The scf → cf Lowering (Substage 1)
Purpose
Before any ScDialect op is typed-converted, all structured control flow must become unstructured cf branches, because the tpu_* intrinsics and the LLVM dialect have no notion of scf.for/scf.if regions. Substage 1 is a plain (untyped) scf → cf legalization: it reuses MLIR's upstream populateSCFToControlFlowConversionPatterns for scf.if/scf.while/scf.parallel but supplies two custom higher-benefit patterns for scf.for and scf.index_switch, which the SparseCore path needs lowered differently from upstream (e.g. SparseCore's loop induction and the sequencer-aware index switch).
The two custom patterns
| Pattern | Source op | VA | Benefit | Anchor string |
|---|---|---|---|---|
ForLowering | scf.for | 0x135707c0 | 2 | "…ForLowering]" (57 chars) |
IndexSwitchLowering | scf.index_switch | 0x13571ec0 | 2 | "…IndexSwitchLowering]" (65 chars) |
Both are registered with PatternBenefit(2) — higher than the upstream populateSCFToControlFlowConversionPatterns patterns (default benefit 1) — so they win the match for scf.for and scf.index_switch while upstream handles the rest. The collector lambda (0x13572640) is a function_ref<void(Operation*)> callback that, on each visited op, compares the op's TypeID against scf::{IndexSwitchOp, WhileOp, ParallelOp, ForOp, IfOp} (a five-way TypeIDResolver identity check) and, on a hit, appends the op pointer to the worklist SmallVector.
The per-root conversion target
For each collected root op, the driver builds a ConversionTarget that:
- marks
scf.forillegal (setOpAction(..., 1)) so it must be rewritten; - marks
scf.{If, Parallel, While, IndexSwitch}dynamically legal (legal iff already lowered); - marks all five
scf.{for, if, parallel, while, index_switch}recursively legal as containers (markOpRecursivelyLegal) so nested regions are walked; - installs a catch-all
markUnknownOpDynamicallyLegal(legality callback lambda #3) so any non-scfop is legal as-is.
applyFullConversion(rootOp, target, frozenScfPatterns) then drives the rewrite.
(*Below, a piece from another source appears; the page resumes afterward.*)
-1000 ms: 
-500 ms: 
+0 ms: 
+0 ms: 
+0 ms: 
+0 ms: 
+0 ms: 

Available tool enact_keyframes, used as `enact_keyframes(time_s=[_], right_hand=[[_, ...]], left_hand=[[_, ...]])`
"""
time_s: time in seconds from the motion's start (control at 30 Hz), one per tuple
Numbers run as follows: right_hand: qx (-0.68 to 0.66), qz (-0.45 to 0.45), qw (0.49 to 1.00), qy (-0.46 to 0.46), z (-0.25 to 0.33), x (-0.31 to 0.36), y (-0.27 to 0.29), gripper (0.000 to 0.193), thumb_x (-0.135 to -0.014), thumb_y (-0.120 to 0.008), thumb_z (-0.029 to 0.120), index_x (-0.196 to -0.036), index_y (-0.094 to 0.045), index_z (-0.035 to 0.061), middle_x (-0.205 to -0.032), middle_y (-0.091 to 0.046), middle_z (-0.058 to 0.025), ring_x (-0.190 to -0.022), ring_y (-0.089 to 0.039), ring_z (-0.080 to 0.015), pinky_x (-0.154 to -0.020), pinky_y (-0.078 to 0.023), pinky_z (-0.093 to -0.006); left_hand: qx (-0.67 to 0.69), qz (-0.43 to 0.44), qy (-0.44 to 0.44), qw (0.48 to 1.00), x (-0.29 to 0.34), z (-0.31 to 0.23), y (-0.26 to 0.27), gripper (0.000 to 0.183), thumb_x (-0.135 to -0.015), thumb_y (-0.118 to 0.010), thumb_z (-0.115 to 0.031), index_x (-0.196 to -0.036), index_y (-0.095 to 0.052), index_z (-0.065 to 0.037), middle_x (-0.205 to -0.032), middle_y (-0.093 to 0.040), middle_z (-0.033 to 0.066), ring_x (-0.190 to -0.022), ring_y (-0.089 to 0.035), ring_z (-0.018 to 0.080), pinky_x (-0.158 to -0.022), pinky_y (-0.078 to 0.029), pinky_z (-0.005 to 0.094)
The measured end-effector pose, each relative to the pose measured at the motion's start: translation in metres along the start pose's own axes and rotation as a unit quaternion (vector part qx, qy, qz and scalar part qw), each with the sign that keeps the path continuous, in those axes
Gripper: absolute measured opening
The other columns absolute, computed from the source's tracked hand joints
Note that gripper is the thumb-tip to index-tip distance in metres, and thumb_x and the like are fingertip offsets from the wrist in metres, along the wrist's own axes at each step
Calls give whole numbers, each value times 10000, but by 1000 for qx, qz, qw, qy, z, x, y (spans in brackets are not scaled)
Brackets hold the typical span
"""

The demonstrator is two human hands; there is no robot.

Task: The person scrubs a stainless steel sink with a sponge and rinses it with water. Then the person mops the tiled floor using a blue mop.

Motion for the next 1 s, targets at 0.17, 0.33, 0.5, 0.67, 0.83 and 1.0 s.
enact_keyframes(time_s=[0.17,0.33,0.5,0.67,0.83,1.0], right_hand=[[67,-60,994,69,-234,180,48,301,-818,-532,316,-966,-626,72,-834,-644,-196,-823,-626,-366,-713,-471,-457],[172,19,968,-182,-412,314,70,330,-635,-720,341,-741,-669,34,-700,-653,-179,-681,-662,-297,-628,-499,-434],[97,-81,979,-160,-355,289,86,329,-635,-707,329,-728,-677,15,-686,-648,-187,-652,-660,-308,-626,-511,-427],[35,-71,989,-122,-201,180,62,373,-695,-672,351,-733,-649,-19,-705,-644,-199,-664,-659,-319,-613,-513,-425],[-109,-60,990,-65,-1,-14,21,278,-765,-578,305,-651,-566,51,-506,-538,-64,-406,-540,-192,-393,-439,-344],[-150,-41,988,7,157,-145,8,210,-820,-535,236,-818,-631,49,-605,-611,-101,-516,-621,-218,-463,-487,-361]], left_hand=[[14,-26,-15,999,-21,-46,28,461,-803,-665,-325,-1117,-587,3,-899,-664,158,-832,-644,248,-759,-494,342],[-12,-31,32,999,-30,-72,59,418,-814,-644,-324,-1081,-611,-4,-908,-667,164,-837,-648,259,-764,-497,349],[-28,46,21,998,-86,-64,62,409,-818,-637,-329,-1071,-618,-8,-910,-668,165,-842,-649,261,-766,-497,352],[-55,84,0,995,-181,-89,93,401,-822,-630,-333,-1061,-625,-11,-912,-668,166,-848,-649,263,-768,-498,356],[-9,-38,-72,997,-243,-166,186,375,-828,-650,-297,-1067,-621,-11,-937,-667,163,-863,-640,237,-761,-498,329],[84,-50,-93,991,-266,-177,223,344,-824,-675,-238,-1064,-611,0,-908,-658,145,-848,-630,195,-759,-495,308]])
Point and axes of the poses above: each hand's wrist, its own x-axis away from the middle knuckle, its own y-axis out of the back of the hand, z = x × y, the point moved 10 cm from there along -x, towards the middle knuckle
A false return signals pass failure (sets bit 2 of the pass flags at pass+40).
Per-Class Rewrite Bodies (Substage 2 — lowerFunc)
The uniform rewrite shape
lowerFunc (0x13568280) builds the SCTypeConverter (see that page) and registers ~118 *OpLowering conversion patterns, then runs applyFullConversion over a single func::FuncOp. Every one of those patterns follows the same five-step matchAndRewrite shape, regardless of class:
function matchAndRewrite(op, adaptor, rewriter): // generic ScDialect *OpLowering
// (a) resolve operands: memref+index -> raw LLVM pointer/offset Value
ptr = getStridedElementPtr(adaptor.memref, adaptor.indices) // SC-specialised GEP
vals = [ptr, adaptor.scalarOperands…]
// (b) filter the op's attribute dictionary
attrs = FilterLLVMAttributes(op.getAttrs()) // 0x135b7a20 — drops "access_groups"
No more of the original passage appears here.